Changeset: c5067dbc66e7 for MonetDB
URL: http://dev.monetdb.org/hg/MonetDB?cmd=changeset;node=c5067dbc66e7
Modified Files:
        monetdb5/mal/mal_recycle.c
        monetdb5/mal/mal_recycle.h
Branch: default
Log Message:

Recycler pool administration update
The target variables in the recycler pool should be new.
Improve the victim selection process
Use a small cache for experimentation.


diffs (truncated from 317 to 300 lines):

diff --git a/monetdb5/mal/mal_recycle.c b/monetdb5/mal/mal_recycle.c
--- a/monetdb5/mal/mal_recycle.c
+++ b/monetdb5/mal/mal_recycle.c
@@ -91,19 +91,37 @@ static lng recycleSearchTime =0;    /* cach
  * The profiler record is re-used to store recycler information.
  * The clk is used by the LRU scheme, counter is the number of
  * times this pattern was used, ticks is the clock ticks
- * used to produce the result. rbytes+wbytes depict the storage
- * size of operands and result arguments.
+ * used to produce the result. wbytes is the best approximation
+ * of the amount of storage needed for the intermediate.
+ * The read cost depends on too many factors.
  *
- * The cost function is a weighted balance between cpu and
- * storage cost. Often there is a direct relationship,
+ * For each intermediate we have to assume that at some point
+ * it is written to disk. This is the most expensive cost involved.
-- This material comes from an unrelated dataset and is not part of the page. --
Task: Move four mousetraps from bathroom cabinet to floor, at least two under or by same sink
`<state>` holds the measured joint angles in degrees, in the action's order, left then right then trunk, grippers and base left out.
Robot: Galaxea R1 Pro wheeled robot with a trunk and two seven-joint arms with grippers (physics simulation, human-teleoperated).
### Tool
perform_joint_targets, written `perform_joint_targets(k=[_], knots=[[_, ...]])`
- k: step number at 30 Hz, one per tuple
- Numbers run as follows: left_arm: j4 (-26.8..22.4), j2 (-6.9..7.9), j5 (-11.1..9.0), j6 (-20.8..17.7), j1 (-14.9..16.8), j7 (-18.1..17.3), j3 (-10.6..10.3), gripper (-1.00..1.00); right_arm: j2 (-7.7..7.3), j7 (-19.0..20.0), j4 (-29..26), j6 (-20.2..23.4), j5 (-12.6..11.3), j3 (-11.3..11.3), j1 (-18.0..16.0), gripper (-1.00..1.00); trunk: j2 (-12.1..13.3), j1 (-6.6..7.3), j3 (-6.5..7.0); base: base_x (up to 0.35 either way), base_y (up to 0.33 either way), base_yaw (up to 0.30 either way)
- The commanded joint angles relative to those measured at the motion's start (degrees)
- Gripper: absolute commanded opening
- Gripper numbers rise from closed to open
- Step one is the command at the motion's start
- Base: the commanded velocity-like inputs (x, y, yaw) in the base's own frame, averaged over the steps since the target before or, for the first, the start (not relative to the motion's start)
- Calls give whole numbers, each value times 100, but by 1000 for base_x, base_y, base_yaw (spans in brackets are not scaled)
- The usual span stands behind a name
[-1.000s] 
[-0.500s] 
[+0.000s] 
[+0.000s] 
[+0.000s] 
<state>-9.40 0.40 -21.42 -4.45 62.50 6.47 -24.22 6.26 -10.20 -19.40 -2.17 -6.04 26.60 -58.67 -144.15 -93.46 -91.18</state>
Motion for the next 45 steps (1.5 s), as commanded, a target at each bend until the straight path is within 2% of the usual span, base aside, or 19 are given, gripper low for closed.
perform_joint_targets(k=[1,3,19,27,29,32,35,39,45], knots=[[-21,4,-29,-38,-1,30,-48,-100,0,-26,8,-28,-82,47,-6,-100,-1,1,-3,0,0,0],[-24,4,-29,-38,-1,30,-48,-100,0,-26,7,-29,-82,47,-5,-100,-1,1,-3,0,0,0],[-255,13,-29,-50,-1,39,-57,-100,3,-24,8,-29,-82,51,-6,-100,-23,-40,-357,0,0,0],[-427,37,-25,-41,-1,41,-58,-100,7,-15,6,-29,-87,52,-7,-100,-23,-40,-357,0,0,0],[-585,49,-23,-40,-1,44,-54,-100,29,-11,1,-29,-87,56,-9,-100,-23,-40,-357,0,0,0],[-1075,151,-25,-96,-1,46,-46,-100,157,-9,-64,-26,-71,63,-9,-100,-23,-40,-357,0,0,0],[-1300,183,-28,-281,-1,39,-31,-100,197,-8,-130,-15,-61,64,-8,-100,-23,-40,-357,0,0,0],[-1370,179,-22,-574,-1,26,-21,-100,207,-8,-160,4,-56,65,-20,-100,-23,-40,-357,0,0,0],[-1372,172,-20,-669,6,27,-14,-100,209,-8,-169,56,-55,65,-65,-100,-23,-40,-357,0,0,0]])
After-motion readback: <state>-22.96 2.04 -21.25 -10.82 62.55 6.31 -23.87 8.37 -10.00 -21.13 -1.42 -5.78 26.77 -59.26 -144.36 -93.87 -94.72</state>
+ * For it means we also have to read it back in again.
+ * This leads to a cost estimate C =2 * writecost(Bytes)
+ * If this number is smaller the the inital cpu cost it is
+ * worth considering to keep the result. Otherwise we simply
+ * recalculate it.
+ * Once stored, an intermediate becomes more valuable as it is
+ * reused more often.
+ *
+ * If we don't write the intermediate, then its actual read time
+ * is the normalised cost.
  */
 
+#define MB (1024*1024)
+#define USECperMB (75/1000000.0) /* 75MB per second, should be determined once 
*/
+#define IOcost(B)  (B/(MB) * USECperMB)
+#define recycleProfit2(X)  (recycleBlk->profiler[X].wbytes? 
IOcost(recycleBlk->profiler[X].wbytes): recycleBlk->profiler[X].ticks) 
+
 #define recycleCost(X) (recycleBlk->profiler[X].wbytes)
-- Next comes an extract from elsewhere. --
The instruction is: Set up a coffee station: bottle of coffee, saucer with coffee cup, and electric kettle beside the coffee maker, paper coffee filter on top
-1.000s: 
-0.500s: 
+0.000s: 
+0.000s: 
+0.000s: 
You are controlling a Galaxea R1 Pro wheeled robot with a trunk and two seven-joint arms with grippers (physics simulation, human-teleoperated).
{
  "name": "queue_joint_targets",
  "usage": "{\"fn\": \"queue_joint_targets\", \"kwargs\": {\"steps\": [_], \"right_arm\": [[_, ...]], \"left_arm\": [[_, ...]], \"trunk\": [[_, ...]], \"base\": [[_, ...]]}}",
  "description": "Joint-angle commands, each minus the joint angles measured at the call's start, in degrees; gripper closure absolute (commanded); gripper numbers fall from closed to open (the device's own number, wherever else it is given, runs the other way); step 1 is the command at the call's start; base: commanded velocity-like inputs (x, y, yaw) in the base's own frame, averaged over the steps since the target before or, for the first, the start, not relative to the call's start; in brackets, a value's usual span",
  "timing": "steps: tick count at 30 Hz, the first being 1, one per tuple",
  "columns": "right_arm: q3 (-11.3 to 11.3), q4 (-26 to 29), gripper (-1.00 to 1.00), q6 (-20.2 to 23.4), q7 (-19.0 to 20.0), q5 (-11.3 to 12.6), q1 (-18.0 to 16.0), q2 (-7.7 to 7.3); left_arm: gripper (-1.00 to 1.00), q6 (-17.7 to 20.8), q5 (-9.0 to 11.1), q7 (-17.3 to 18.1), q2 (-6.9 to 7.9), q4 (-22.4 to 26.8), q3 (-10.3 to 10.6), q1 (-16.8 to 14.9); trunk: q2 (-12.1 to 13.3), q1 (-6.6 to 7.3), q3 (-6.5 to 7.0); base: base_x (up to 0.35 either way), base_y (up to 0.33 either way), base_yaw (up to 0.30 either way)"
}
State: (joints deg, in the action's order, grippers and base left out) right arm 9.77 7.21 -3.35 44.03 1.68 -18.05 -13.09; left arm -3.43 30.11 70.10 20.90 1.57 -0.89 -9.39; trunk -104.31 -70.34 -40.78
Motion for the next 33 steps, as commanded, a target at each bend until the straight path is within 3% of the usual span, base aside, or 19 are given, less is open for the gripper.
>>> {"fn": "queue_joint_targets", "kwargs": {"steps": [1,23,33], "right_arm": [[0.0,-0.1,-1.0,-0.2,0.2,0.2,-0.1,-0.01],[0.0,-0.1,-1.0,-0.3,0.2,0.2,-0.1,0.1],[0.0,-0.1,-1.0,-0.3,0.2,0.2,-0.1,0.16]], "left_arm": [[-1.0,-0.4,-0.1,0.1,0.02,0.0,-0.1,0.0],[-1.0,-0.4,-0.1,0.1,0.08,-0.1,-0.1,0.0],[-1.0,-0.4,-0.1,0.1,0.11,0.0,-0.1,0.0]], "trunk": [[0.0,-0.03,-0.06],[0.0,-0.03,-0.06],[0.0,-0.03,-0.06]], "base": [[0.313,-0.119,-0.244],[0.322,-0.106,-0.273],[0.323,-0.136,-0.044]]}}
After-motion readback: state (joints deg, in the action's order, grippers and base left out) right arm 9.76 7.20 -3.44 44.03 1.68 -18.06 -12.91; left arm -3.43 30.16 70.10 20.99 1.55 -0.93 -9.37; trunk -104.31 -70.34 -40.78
-#define recycleW(X)  ((recycleBlk->profiler[X].trace && 
(recycleBlk->profiler[X].calls >1 )) ? \
-                                               (recycleBlk->profiler[X].calls 
-1) : 0.1 )
+#define recycleW(X)  ((recycleBlk->profiler[X].calls >1 ) ? 
recycleBlk->profiler[X].calls : 0.1 )
 
 #define recycleLife(X) ((GDKusec() - recycleBlk->profiler[X].rbytes)/ 1000.0)
-#define recycleProfit(X) (recycleCost(X) * recycleW(X) / recycleLife(X))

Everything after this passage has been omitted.